**Task directions:**
Report every line below that has the string "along" in it.

===== Raw data =====

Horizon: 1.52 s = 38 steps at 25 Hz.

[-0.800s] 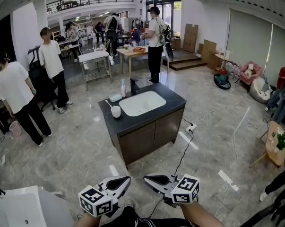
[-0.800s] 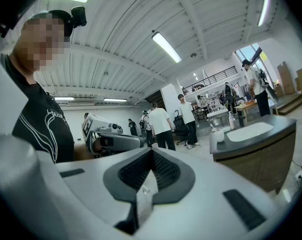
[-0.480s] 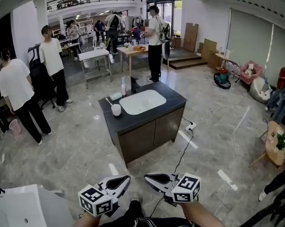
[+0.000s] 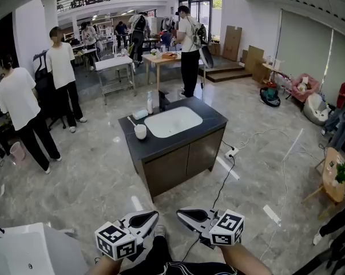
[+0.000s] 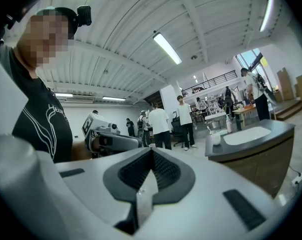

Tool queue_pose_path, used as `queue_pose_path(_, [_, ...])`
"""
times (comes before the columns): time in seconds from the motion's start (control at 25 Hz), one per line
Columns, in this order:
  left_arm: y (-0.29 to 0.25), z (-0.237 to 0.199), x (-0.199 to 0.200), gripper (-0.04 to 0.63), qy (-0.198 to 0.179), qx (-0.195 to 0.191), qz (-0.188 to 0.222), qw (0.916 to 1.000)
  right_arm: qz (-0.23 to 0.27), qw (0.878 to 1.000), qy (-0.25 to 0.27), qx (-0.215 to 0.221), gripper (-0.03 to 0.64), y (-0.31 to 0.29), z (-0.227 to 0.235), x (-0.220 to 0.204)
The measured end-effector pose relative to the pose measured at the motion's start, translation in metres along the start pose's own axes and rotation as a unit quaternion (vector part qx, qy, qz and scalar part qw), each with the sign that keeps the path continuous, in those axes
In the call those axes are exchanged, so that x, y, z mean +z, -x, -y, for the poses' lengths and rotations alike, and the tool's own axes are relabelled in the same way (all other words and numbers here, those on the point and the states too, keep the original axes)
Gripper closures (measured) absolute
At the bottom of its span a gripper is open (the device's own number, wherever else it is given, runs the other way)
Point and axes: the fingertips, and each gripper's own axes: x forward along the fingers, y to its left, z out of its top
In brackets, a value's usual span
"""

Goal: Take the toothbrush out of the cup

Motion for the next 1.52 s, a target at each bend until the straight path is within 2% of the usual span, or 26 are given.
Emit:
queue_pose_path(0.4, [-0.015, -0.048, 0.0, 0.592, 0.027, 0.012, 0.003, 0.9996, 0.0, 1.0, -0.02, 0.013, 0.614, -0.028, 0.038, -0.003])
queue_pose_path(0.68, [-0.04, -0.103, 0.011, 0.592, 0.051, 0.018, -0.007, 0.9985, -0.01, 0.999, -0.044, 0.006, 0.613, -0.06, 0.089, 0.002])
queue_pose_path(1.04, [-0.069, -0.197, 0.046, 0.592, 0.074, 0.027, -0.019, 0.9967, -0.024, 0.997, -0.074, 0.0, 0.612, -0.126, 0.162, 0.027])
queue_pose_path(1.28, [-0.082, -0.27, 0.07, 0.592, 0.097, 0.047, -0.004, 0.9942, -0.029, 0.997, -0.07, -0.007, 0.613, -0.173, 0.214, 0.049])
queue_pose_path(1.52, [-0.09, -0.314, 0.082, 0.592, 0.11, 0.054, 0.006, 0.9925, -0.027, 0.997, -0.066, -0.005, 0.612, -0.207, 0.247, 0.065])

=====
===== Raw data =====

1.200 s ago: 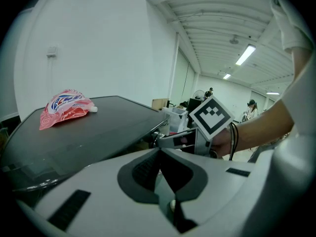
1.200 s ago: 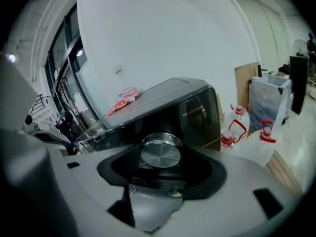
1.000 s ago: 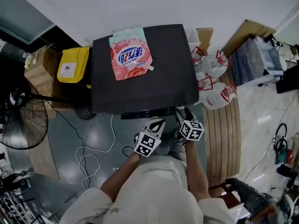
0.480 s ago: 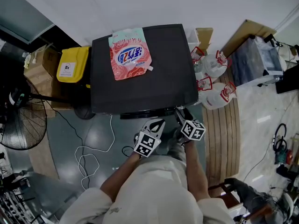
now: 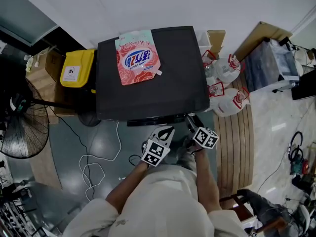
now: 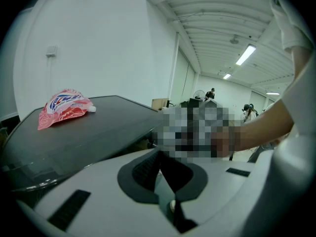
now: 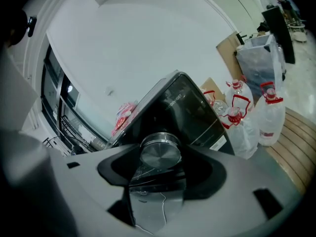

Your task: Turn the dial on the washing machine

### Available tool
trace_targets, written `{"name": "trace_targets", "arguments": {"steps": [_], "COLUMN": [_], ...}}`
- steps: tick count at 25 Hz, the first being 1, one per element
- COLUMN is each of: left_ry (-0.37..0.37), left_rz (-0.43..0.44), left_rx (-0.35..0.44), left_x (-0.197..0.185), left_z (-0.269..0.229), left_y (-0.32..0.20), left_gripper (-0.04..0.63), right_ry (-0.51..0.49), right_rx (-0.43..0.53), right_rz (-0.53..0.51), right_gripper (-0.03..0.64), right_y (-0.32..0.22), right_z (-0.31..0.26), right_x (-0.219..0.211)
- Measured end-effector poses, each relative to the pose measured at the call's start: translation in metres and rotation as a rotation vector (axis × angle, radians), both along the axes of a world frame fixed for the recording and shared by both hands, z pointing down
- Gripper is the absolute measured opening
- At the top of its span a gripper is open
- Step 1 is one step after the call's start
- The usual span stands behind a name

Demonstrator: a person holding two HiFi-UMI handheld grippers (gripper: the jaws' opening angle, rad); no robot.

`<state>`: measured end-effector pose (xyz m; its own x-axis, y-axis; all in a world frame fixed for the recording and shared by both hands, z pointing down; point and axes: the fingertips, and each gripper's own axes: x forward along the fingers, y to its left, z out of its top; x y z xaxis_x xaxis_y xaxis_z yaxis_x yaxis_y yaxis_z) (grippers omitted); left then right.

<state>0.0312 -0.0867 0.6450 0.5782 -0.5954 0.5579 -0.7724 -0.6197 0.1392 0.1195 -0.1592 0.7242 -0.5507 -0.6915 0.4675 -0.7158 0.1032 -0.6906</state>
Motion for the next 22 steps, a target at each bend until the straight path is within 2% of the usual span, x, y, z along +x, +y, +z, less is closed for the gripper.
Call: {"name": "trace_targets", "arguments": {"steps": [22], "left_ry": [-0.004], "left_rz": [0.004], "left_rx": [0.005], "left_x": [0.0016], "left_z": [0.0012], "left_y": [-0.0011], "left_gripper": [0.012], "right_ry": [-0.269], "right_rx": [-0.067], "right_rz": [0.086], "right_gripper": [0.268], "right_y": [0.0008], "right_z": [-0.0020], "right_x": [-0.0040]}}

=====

**Exercise answer:**
The measured end-effector pose relative to the pose measured at the motion's start, translation in metres along the start pose's own axes and rotation as a unit quaternion (vector part qx, qy, qz and scalar part qw), each with the sign that keeps the path continuous, in those axes
Point and axes: the fingertips, and each gripper's own axes: x forward along the fingers, y to its left, z out of its top
- Measured end-effector poses, each relative to the pose measured at the call's start: translation in metres and rotation as a rotation vector (axis × angle, radians), both along the axes of a world frame fixed for the recording and shared by both hands, z pointing down
`<state>`: measured end-effector pose (xyz m; its own x-axis, y-axis; all in a world frame fixed for the recording and shared by both hands, z pointing down; point and axes: the fingertips, and each gripper's own axes: x forward along the fingers, y to its left, z out of its top; x y z xaxis_x xaxis_y xaxis_z yaxis_x yaxis_y yaxis_z) (grippers omitted); left then right.
Motion for the next 22 steps, a target at each bend until the straight path is within 2% of the usual span, x, y, z along +x, +y, +z, less is closed for the gripper.

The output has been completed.